◆ What you will do
Give back all of the data exactly as written.

◆ Data shown

*-*-*

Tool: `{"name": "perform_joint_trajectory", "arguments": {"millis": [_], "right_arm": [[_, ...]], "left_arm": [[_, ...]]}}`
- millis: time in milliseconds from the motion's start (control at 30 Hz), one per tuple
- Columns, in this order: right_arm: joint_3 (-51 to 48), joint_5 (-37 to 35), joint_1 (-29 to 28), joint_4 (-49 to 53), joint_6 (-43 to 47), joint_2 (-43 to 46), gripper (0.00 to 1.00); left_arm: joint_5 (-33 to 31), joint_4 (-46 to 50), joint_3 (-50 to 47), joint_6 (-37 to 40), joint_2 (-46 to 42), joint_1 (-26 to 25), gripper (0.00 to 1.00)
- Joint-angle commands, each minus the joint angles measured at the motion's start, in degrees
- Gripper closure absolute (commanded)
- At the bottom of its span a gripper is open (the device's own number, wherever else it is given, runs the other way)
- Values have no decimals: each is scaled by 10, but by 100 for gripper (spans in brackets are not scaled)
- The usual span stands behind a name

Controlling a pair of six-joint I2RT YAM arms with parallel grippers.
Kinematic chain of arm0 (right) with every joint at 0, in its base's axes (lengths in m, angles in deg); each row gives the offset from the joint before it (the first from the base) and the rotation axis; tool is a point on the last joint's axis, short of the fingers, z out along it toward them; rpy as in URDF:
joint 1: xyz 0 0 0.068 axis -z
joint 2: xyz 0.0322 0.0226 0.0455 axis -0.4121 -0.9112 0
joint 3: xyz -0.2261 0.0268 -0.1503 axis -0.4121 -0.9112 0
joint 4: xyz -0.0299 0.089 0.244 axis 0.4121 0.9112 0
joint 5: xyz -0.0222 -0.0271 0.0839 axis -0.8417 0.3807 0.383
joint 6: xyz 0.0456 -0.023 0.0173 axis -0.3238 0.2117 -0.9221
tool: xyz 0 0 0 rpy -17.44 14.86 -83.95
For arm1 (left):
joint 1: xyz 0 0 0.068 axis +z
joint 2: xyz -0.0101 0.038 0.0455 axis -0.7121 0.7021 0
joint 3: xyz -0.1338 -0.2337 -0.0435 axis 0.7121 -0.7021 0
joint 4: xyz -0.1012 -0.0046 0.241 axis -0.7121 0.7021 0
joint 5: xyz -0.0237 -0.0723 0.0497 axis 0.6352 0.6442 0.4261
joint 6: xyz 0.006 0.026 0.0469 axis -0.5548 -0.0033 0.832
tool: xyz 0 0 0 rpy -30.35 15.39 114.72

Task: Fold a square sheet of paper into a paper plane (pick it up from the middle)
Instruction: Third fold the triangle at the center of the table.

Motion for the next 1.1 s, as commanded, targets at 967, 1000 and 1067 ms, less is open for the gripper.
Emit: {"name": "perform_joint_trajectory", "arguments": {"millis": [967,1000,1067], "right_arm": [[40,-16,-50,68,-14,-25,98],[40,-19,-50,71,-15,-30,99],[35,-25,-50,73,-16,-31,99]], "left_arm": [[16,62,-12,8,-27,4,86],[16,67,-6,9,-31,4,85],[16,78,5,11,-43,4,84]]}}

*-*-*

◆ Final answer
Tool: `{"name": "perform_joint_trajectory", "arguments": {"millis": [_], "right_arm": [[_, ...]], "left_arm": [[_, ...]]}}`
- millis: time in milliseconds from the motion's start (control at 30 Hz), one per tuple
- Columns, in this order: right_arm: joint_3 (-51 to 48), joint_5 (-37 to 35), joint_1 (-29 to 28), joint_4 (-49 to 53), joint_6 (-43 to 47), joint_2 (-43 to 46), gripper (0.00 to 1.00); left_arm: joint_5 (-33 to 31), joint_4 (-46 to 50), joint_3 (-50 to 47), joint_6 (-37 to 40), joint_2 (-46 to 42), joint_1 (-26 to 25), gripper (0.00 to 1.00)
- Joint-angle commands, each minus the joint angles measured at the motion's start, in degrees
- Gripper closure absolute (commanded)
- At the bottom of its span a gripper is open (the device's own number, wherever else it is given, runs the other way)
- Values have no decimals: each is scaled by 10, but by 100 for gripper (spans in brackets are not scaled)
- The usual span stands behind a name

Controlling a pair of six-joint I2RT YAM arms with parallel grippers.
Kinematic chain of arm0 (right) with every joint at 0, in its base's axes (lengths in m, angles in deg); each row gives the offset from the joint before it (the first from the base) and the rotation axis; tool is a point on the last joint's axis, short of the fingers, z out along it toward them; rpy as in URDF:
joint 1: xyz 0 0 0.068 axis -z
joint 2: xyz 0.0322 0.0226 0.0455 axis -0.4121 -0.9112 0
joint 3: xyz -0.2261 0.0268 -0.1503 axis -0.4121 -0.9112 0
joint 4: xyz -0.0299 0.089 0.244 axis 0.4121 0.9112 0
joint 5: xyz -0.0222 -0.0271 0.0839 axis -0.8417 0.3807 0.383
joint 6: xyz 0.0456 -0.023 0.0173 axis -0.3238 0.2117 -0.9221
tool: xyz 0 0 0 rpy -17.44 14.86 -83.95
For arm1 (left):
joint 1: xyz 0 0 0.068 axis +z
joint 2: xyz -0.0101 0.038 0.0455 axis -0.7121 0.7021 0
joint 3: xyz -0.1338 -0.2337 -0.0435 axis 0.7121 -0.7021 0
joint 4: xyz -0.1012 -0.0046 0.241 axis -0.7121 0.7021 0
joint 5: xyz -0.0237 -0.0723 0.0497 axis 0.6352 0.6442 0.4261
joint 6: xyz 0.006 0.026 0.0469 axis -0.5548 -0.0033 0.832
tool: xyz 0 0 0 rpy -30.35 15.39 114.72

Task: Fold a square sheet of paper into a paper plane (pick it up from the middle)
Instruction: Third fold the triangle at the center of the table.

Motion for the next 1.1 s, as commanded, targets at 967, 1000 and 1067 ms, less is open for the gripper.
Emit: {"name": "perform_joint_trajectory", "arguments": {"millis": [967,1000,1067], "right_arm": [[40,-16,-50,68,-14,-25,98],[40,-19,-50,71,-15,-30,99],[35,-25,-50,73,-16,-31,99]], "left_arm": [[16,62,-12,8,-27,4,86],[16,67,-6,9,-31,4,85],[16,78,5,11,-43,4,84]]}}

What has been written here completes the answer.